◆ **WHAT IS NEEDED**
Go to the line below containing "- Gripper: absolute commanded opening" and print exactly from there through the line containing "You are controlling", both included. Print nothing else.

◆ **THE DATA**
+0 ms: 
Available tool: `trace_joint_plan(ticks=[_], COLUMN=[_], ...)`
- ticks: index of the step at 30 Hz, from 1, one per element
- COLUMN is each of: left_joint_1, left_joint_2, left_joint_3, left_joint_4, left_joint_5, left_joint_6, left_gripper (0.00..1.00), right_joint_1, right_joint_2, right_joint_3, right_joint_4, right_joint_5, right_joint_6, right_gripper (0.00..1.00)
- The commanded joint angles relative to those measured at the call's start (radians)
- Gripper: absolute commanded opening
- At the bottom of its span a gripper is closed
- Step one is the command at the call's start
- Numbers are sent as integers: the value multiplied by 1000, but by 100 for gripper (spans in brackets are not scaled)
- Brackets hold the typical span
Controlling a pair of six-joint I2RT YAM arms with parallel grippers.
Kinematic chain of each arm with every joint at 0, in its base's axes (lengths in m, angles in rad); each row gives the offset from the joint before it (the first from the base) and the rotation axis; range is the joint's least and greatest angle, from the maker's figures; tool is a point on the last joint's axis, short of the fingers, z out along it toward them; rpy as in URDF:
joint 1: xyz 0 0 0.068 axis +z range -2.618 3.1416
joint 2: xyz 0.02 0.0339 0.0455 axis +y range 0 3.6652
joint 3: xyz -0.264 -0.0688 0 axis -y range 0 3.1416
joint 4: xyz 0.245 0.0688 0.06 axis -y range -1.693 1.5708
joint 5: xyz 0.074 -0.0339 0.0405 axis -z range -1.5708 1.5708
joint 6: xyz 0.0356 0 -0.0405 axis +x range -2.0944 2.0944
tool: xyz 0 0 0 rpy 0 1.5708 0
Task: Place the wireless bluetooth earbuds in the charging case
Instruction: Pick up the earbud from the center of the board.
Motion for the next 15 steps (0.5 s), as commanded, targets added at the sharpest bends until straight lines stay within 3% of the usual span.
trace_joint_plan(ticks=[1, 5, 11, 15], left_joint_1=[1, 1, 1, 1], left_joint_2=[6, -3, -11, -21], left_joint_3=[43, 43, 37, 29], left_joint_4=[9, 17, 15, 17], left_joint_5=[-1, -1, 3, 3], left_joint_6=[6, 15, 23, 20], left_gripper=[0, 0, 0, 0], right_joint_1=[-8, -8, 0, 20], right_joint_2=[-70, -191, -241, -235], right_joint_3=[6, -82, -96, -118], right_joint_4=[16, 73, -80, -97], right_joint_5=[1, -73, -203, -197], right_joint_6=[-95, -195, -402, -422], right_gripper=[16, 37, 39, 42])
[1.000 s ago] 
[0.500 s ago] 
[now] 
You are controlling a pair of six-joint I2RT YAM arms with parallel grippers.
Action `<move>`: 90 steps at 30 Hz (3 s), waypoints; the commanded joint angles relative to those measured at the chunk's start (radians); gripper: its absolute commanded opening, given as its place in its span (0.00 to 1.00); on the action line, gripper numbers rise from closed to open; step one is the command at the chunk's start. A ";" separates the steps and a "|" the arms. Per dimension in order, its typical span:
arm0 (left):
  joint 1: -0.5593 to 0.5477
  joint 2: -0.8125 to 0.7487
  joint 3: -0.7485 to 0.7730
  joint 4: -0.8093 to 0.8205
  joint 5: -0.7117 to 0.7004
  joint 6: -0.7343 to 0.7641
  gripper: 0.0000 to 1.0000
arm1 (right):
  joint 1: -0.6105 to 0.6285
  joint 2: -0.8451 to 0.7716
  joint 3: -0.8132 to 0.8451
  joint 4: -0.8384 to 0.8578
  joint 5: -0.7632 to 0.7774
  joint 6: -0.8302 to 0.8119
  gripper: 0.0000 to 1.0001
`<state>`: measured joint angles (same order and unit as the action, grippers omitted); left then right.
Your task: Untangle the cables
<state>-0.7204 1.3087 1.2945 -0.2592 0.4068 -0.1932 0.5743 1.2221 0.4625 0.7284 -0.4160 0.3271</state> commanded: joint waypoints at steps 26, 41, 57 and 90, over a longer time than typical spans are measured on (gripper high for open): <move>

◆ **RESULT OF THE TASK**
- Gripper: absolute commanded opening
- At the bottom of its span a gripper is closed
- Step one is the command at the call's start
- Numbers are sent as integers: the value multiplied by 1000, but by 100 for gripper (spans in brackets are not scaled)
- Brackets hold the typical span
Controlling a pair of six-joint I2RT YAM arms with parallel grippers.
Kinematic chain of each arm with every joint at 0, in its base's axes (lengths in m, angles in rad); each row gives the offset from the joint before it (the first from the base) and the rotation axis; range is the joint's least and greatest angle, from the maker's figures; tool is a point on the last joint's axis, short of the fingers, z out along it toward them; rpy as in URDF:
joint 1: xyz 0 0 0.068 axis +z range -2.618 3.1416
joint 2: xyz 0.02 0.0339 0.0455 axis +y range 0 3.6652
joint 3: xyz -0.264 -0.0688 0 axis -y range 0 3.1416
joint 4: xyz 0.245 0.0688 0.06 axis -y range -1.693 1.5708
joint 5: xyz 0.074 -0.0339 0.0405 axis -z range -1.5708 1.5708
joint 6: xyz 0.0356 0 -0.0405 axis +x range -2.0944 2.0944
tool: xyz 0 0 0 rpy 0 1.5708 0
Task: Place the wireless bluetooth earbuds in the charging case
Instruction: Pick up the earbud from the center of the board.
Motion for the next 15 steps (0.5 s), as commanded, targets added at the sharpest bends until straight lines stay within 3% of the usual span.
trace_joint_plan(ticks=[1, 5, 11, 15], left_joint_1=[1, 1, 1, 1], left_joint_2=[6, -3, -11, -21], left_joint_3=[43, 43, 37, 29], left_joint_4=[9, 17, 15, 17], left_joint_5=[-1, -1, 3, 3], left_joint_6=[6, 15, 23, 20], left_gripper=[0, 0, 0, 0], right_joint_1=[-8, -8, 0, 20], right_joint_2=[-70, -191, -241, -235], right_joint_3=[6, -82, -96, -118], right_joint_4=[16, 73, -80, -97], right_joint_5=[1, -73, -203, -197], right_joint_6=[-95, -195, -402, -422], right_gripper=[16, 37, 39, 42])
[1.000 s ago] 
[0.500 s ago] 
[now] 
You are controlling a pair of six-joint I2RT YAM arms with parallel grippers.

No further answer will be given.